**Try it:** Copy out every line from the records that includes "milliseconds".

**The data:**
━━━━━━━━━━
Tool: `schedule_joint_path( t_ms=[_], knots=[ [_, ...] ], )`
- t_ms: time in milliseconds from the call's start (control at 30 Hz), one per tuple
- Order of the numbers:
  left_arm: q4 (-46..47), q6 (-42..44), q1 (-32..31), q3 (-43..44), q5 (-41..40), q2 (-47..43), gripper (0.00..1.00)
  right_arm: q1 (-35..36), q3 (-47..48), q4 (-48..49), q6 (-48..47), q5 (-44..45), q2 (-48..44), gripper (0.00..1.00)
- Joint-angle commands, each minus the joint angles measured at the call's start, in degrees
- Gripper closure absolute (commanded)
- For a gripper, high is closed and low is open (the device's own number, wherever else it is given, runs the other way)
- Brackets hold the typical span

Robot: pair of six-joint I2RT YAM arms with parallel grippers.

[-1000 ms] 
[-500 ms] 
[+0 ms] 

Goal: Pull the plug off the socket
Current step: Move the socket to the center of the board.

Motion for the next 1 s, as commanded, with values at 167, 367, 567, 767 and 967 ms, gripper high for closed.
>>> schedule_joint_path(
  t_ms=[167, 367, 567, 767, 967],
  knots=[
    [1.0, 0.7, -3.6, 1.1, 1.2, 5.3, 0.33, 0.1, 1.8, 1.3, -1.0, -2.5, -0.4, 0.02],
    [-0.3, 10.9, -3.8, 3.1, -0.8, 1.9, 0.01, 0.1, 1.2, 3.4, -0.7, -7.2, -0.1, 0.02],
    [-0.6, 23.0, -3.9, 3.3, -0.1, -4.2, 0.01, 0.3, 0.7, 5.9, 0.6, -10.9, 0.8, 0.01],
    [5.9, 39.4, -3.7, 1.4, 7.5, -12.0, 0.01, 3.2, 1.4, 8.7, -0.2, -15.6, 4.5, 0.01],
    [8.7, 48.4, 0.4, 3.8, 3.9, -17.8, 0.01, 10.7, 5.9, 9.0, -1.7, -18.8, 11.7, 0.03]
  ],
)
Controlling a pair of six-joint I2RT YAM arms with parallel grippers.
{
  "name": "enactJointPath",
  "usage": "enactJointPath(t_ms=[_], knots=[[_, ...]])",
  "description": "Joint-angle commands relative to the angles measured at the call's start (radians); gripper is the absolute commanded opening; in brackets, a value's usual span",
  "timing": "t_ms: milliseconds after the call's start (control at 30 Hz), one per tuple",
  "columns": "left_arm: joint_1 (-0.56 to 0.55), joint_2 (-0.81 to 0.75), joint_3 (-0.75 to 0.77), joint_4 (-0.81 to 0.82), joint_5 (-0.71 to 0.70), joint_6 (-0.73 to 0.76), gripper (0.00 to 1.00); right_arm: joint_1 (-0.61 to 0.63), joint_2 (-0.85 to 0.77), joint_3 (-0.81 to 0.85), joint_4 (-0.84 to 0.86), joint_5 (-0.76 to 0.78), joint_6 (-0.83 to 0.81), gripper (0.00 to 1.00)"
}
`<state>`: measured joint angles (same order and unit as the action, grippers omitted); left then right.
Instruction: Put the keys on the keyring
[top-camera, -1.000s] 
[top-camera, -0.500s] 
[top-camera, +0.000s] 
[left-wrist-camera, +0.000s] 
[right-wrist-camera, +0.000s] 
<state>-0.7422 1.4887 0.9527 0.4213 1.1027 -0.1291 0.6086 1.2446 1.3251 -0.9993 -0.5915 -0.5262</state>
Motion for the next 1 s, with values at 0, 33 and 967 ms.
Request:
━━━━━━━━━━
**Task result:**
- t_ms: time in milliseconds from the call's start (control at 30 Hz), one per tuple
  "timing": "t_ms: milliseconds after the call's start (control at 30 Hz), one per tuple",

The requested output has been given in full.